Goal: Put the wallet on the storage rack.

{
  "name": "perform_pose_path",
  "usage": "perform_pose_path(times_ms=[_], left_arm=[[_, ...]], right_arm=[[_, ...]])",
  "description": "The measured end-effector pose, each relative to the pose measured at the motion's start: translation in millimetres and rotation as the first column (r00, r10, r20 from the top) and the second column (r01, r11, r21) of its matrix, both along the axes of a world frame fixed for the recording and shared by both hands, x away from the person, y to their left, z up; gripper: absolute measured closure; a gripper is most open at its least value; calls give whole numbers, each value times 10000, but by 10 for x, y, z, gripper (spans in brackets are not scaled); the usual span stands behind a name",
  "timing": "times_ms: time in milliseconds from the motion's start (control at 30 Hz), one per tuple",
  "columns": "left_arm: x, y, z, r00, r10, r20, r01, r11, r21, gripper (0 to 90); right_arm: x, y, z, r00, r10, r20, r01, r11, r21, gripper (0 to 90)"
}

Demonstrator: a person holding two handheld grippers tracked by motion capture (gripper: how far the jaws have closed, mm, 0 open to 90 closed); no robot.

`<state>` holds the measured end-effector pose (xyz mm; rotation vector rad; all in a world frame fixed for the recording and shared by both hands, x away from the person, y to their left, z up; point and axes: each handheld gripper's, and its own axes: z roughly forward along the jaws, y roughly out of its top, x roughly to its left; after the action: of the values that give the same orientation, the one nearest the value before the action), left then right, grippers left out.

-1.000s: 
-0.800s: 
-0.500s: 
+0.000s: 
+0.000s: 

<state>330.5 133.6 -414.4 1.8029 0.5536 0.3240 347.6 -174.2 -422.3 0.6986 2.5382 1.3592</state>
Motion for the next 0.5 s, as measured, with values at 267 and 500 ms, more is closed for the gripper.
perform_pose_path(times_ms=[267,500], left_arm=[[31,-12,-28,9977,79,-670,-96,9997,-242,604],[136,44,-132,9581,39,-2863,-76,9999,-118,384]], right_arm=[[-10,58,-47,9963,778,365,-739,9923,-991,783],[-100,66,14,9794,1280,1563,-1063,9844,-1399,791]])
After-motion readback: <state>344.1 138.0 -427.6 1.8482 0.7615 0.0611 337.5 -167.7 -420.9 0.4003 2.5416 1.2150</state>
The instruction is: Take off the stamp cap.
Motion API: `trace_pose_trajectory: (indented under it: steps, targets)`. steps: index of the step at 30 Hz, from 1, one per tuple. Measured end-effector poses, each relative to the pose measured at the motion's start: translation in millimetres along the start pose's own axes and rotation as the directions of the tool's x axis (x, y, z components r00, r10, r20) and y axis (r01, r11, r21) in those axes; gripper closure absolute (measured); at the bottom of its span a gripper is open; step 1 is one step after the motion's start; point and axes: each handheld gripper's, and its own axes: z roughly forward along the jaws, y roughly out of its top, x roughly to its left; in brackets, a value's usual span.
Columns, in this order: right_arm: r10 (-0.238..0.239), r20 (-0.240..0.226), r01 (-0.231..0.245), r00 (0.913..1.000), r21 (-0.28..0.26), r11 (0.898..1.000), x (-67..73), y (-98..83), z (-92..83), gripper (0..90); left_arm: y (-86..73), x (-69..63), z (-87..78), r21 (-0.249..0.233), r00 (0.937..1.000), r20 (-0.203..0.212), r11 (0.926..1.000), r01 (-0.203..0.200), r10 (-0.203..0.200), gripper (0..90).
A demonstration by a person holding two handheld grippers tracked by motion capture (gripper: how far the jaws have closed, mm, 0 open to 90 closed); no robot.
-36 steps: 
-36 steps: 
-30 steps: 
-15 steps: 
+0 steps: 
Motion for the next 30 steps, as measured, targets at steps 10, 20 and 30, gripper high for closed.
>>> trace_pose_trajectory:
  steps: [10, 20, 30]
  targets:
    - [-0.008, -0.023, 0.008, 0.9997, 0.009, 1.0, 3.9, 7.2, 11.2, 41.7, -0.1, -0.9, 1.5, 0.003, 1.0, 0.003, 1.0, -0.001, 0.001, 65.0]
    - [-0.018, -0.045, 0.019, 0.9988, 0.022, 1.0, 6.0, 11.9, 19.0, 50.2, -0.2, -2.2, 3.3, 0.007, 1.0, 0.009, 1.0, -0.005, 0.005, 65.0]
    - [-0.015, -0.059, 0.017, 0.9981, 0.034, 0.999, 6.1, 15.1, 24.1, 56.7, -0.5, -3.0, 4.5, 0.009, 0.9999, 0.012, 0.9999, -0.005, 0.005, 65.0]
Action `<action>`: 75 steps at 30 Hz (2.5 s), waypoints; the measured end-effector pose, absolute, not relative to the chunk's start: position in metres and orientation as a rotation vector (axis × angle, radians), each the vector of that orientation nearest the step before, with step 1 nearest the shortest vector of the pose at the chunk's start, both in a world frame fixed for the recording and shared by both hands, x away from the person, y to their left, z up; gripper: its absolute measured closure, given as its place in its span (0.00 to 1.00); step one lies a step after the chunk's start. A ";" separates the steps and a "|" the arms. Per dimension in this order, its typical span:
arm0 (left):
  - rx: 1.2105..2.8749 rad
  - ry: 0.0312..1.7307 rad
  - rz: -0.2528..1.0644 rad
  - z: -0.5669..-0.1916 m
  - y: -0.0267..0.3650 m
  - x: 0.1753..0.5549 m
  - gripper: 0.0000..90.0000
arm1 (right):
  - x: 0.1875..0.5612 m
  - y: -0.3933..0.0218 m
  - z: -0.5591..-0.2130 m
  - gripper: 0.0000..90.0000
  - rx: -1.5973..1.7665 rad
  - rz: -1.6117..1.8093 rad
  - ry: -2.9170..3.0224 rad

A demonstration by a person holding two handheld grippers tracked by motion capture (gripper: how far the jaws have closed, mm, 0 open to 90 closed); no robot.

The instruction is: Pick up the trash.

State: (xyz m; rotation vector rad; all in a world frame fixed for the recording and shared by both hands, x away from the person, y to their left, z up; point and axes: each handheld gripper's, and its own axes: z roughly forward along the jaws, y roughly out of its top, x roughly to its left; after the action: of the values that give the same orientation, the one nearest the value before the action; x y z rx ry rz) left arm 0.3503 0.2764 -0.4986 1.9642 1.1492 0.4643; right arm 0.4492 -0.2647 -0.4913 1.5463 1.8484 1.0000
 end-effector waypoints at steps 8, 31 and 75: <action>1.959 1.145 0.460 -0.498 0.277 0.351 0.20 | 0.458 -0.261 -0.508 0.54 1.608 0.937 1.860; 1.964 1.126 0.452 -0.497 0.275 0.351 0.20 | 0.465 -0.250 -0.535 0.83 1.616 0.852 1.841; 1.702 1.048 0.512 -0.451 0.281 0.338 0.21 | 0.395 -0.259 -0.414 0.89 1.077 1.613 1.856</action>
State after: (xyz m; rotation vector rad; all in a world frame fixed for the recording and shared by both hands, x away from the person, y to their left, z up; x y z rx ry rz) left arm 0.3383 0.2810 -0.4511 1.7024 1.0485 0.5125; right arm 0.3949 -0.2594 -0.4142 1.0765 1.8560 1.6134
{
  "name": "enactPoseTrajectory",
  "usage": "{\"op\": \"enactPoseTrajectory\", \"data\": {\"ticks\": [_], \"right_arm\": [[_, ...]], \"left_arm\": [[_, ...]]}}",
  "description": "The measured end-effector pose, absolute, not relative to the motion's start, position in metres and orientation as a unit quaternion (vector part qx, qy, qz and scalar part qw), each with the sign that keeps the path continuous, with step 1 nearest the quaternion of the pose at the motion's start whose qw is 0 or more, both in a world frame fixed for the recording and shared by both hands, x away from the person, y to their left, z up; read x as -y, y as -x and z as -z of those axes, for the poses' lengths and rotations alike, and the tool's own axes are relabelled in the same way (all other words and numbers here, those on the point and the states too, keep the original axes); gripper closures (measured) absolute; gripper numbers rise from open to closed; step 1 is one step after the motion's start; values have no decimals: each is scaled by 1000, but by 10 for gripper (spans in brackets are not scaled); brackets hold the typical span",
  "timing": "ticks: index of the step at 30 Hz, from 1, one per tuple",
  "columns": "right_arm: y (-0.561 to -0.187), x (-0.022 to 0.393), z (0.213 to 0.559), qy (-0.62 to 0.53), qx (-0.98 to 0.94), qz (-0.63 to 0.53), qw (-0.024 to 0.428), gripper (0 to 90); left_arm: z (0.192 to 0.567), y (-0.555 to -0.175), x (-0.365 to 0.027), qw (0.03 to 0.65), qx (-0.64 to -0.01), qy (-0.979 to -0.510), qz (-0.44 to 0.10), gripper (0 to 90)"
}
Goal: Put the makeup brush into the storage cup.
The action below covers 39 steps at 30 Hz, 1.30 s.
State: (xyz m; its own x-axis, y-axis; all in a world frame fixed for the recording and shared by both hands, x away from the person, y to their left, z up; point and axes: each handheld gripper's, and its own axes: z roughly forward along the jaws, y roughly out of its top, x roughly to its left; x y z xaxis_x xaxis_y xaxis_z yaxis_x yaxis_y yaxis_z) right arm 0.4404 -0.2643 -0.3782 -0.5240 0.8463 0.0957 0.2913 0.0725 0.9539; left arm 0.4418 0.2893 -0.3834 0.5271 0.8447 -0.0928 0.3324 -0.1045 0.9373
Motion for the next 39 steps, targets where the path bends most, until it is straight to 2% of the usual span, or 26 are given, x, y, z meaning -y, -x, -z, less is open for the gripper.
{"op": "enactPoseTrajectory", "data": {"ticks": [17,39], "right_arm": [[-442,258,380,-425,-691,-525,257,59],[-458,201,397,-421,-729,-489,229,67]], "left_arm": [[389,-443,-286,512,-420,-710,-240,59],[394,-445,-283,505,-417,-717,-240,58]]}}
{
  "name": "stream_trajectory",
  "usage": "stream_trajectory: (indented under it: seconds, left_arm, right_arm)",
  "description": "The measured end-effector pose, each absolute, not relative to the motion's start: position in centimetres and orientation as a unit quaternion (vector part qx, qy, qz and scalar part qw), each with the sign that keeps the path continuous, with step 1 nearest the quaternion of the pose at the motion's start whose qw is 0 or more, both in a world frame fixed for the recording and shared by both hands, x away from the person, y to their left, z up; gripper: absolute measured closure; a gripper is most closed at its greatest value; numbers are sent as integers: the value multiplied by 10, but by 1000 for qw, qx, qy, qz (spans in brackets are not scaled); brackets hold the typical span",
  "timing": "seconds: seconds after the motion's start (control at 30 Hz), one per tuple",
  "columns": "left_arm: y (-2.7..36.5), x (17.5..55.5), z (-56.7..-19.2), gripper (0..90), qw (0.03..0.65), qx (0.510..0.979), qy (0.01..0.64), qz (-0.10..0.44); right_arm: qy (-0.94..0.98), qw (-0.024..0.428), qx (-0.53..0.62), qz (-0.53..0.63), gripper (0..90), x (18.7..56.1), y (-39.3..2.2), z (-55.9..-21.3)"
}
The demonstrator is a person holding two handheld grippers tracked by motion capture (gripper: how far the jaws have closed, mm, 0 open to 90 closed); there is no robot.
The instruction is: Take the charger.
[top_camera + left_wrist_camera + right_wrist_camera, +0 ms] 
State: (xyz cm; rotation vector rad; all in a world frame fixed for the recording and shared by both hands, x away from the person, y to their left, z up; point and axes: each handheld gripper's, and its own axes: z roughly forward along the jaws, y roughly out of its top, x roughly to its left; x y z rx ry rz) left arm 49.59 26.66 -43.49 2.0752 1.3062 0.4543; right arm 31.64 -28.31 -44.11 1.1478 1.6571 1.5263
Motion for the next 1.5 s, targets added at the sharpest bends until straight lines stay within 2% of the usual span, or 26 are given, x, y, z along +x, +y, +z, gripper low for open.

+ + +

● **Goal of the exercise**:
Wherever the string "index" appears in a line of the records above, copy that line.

● **Your solution**:
Motion API: `trace_pose_trajectory: (indented under it: steps, targets)`. steps: index of the step at 30 Hz, from 1, one per tuple. Measured end-effector poses, each relative to the pose measured at the motion's start: translation in millimetres along the start pose's own axes and rotation as the directions of the tool's x axis (x, y, z components r00, r10, r20) and y axis (r01, r11, r21) in those axes; gripper closure absolute (measured); at the bottom of its span a gripper is open; step 1 is one step after the motion's start; point and axes: each handheld gripper's, and its own axes: z roughly forward along the jaws, y roughly out of its top, x roughly to its left; in brackets, a value's usual span.
  "timing": "ticks: index of the step at 30 Hz, from 1, one per tuple",

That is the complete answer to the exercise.